▸ EXERCISE:
Reproduce each line of the entries that carries "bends".

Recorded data
──────

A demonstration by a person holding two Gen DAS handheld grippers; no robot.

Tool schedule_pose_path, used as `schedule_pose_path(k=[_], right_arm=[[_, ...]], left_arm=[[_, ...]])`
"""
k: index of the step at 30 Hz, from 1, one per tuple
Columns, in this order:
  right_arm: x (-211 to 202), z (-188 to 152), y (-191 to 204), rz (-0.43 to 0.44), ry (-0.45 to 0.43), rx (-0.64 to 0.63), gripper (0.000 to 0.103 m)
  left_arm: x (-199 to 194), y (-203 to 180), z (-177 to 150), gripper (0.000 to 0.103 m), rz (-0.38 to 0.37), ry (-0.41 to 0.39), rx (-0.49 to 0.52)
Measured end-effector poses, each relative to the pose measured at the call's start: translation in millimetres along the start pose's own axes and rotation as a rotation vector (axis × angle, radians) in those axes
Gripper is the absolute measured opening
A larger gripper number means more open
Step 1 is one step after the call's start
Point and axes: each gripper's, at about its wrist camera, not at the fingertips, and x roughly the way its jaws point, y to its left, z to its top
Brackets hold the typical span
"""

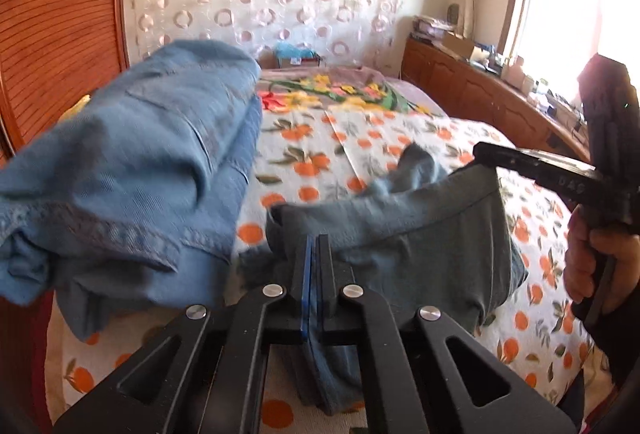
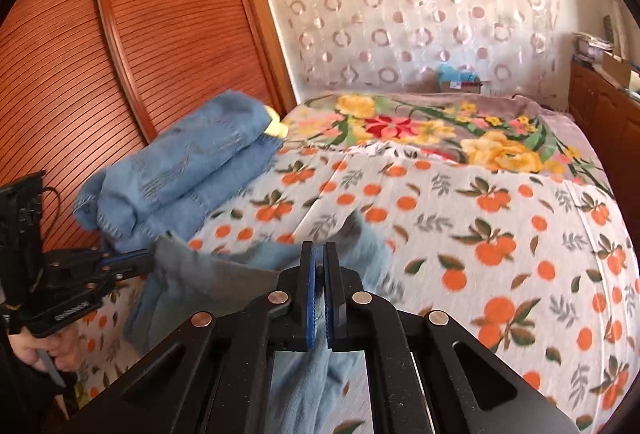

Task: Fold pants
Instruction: 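Grasp the pants hem with both grippers and fold it toward the waistband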

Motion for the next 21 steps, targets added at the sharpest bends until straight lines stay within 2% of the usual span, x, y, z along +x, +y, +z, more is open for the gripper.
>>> schedule_pose_path(k=[4,8,9,10,12,13,15,17,21], right_arm=[[8,4,2,-0.001,0.006,-0.001,0.003],[15,0,7,-0.015,0.034,-0.043,0.005],[15,-2,7,-0.018,0.047,-0.051,0.007],[14,-3,5,-0.020,0.052,-0.058,0.009],[12,-7,2,-0.021,0.057,-0.071,0.017],[10,-7,-1,-0.019,0.062,-0.071,0.021],[10,-8,-7,-0.009,0.077,-0.063,0.034],[6,-7,-11,-0.011,0.074,-0.053,0.038],[-7,-6,-16,-0.004,0.060,-0.061,0.039]], left_arm=[[-2,0,3,0.004,0.020,0.003,0.001],[3,-2,-5,0.017,-0.008,0.047,-0.004],[5,-2,-9,0.024,-0.020,0.061,-0.001],[6,-4,-11,0.029,-0.026,0.066,0.004],[9,-6,-16,0.033,-0.029,0.078,0.018],[12,-8,-18,0.034,-0.027,0.088,0.023],[15,-10,-22,0.034,-0.023,0.104,0.029],[17,-11,-24,0.035,-0.016,0.117,0.033],[18,-11,-27,0.035,-0.008,0.124,0.042]])
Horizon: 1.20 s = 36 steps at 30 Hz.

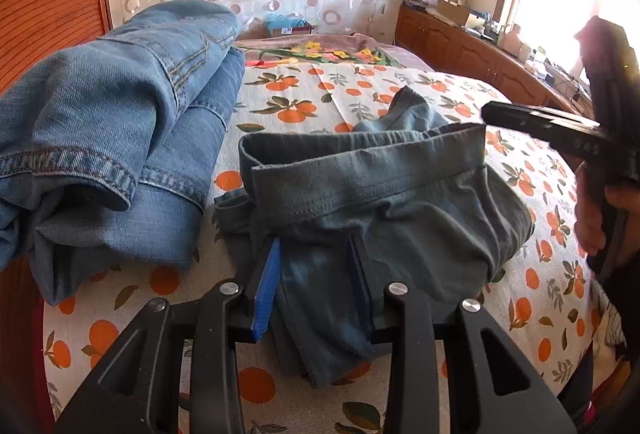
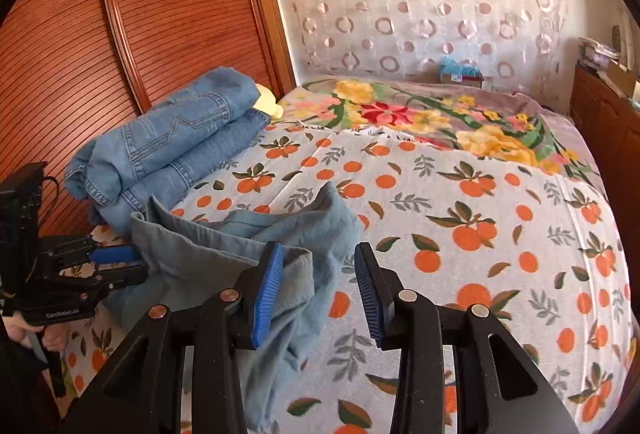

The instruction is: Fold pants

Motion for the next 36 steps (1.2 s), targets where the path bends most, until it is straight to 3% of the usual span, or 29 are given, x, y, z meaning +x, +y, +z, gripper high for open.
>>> schedule_pose_path(k=[6,20,22,24,26,31,36], right_arm=[[1,-2,-2,0.080,0.060,-0.045,0.039],[30,-2,13,0.095,0.150,-0.161,0.042],[31,-2,12,0.103,0.159,-0.160,0.037],[30,0,11,0.112,0.149,-0.147,0.020],[25,3,12,0.132,0.128,-0.141,0.013],[8,18,15,0.130,0.022,-0.155,0.011],[4,35,24,0.059,-0.085,-0.201,0.009]], left_arm=[[3,4,-2,0.036,-0.004,0.007,-0.018],[3,5,-5,0.036,-0.001,0.013,0.004],[3,4,-6,0.036,0.003,0.011,0.010],[1,4,-6,0.036,0.007,0.003,0.011],[-3,3,-7,0.036,0.014,-0.020,0.011],[-19,3,-1,0.036,0.006,-0.061,0.000],[-28,0,6,0.036,0.006,-0.094,0.001]])
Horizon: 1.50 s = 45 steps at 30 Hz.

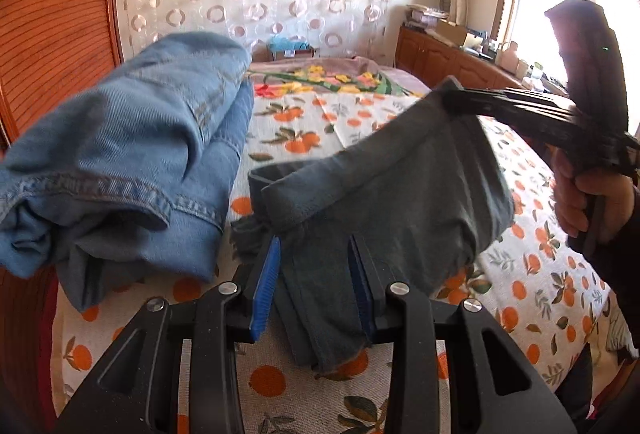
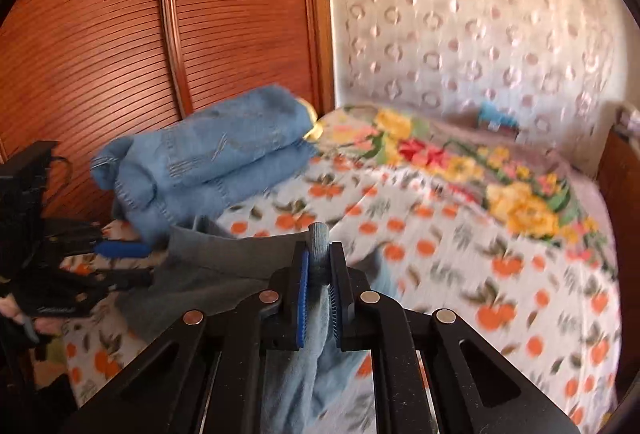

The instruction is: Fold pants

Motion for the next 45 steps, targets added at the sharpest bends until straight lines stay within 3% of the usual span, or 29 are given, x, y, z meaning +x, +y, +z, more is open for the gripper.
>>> schedule_pose_path(k=[4,6,14,17,19,25,31,38,40,43,45], right_arm=[[30,-6,-1,-0.038,0.112,0.011,0.011],[35,-15,-4,-0.048,0.155,0.039,0.018],[-13,-39,0,-0.051,0.137,0.093,0.039],[-29,-51,5,-0.022,0.148,0.100,0.040],[-38,-61,14,-0.012,0.164,0.084,0.040],[-44,-78,25,0.008,0.203,0.056,0.040],[-34,-83,25,0.013,0.238,0.081,0.041],[-28,-84,29,0.005,0.241,0.061,0.041],[-27,-84,28,0.006,0.241,0.065,0.040],[-29,-84,27,0.012,0.225,0.065,0.014],[-32,-85,27,0.010,0.220,0.059,0.007]], left_arm=[[2,-4,0,0.036,-0.003,0.012,0.014],[1,-6,-3,0.036,-0.003,0.017,0.022],[-6,-5,-21,0.036,-0.009,0.034,0.020],[-13,-5,-28,0.036,-0.020,0.036,0.017],[-17,-7,-34,0.046,-0.029,0.043,0.024],[-19,-12,-45,0.047,-0.038,0.067,0.038],[-4,-12,-52,0.047,0.004,0.120,0.054],[2,-10,-50,0.025,-0.004,0.120,0.064],[3,-10,-50,0.015,-0.002,0.115,0.075],[-1,-10,-51,0.008,-0.002,0.099,0.090],[-4,-7,-50,0.007,-0.007,0.087,0.079]])
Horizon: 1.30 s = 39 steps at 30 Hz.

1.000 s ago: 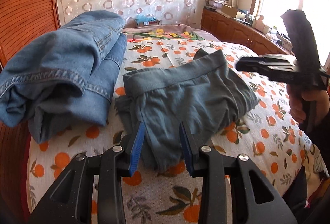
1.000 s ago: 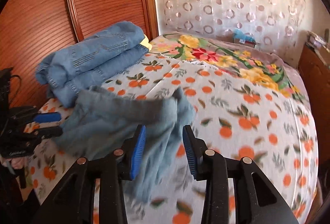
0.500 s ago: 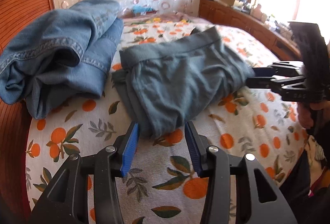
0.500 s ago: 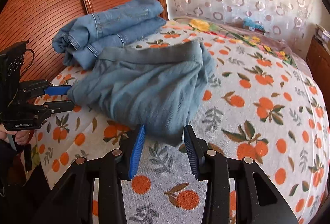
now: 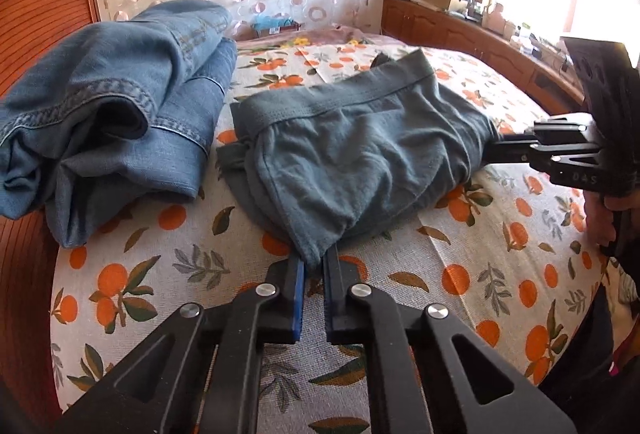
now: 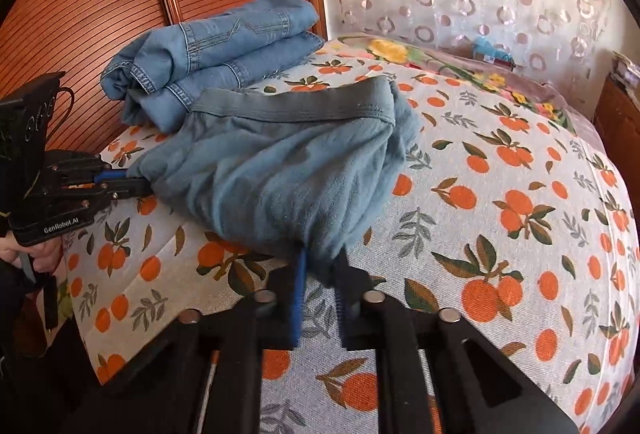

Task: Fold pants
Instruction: 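Grasp the folded pants edge with both grippers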

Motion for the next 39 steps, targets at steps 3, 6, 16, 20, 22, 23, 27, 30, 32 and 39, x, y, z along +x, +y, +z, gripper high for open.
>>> schedule_pose_path(k=[3,6,16,20,22,23,27,30,32,39], right_arm=[[-9,-2,-1,-0.005,-0.016,0.003,0.005],[-24,-8,-2,0.013,-0.035,0.012,0.005],[-58,-54,9,0.063,0.011,0.030,0.005],[-68,-69,11,0.071,0.008,0.048,0.005],[-75,-73,10,0.069,-0.001,0.056,0.005],[-78,-73,9,0.061,-0.005,0.061,0.005],[-93,-74,4,0.023,-0.032,0.066,0.009],[-97,-70,3,0.002,-0.056,0.078,0.016],[-95,-62,3,-0.008,-0.067,0.079,0.024],[-64,-27,4,0.004,-0.094,0.081,0.037]], left_arm=[[-12,5,1,0.007,0.000,-0.027,-0.012],[-25,6,-2,0.007,-0.003,-0.038,-0.007],[-43,-11,-43,0.007,-0.048,0.033,0.032],[-45,-20,-53,0.009,-0.053,0.056,0.044],[-50,-18,-50,0.014,-0.057,0.045,0.031],[-52,-18,-50,0.017,-0.063,0.042,0.025],[-64,-14,-40,0.031,-0.052,0.002,0.009],[-64,-14,-31,0.035,-0.049,-0.015,0.010],[-63,-13,-26,0.037,-0.047,-0.023,0.008],[-72,-7,-7,0.039,-0.049,-0.074,0.005]])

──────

▸ RESPONSE TO THE TASK:
Motion for the next 21 steps, targets added at the sharpest bends until straight lines stay within 2% of the usual span, x, y, z along +x, +y, +z, more is open for the gripper.
Motion for the next 36 steps (1.2 s), targets where the path bends most, until it is straight to 3% of the usual span, or 29 are given, x, y, z meaning +x, +y, +z, gripper high for open.
Motion for the next 45 steps, targets added at the sharpest bends until straight lines stay within 3% of the usual span, or 29 are given, x, y, z meaning +x, +y, +z, more is open for the gripper.

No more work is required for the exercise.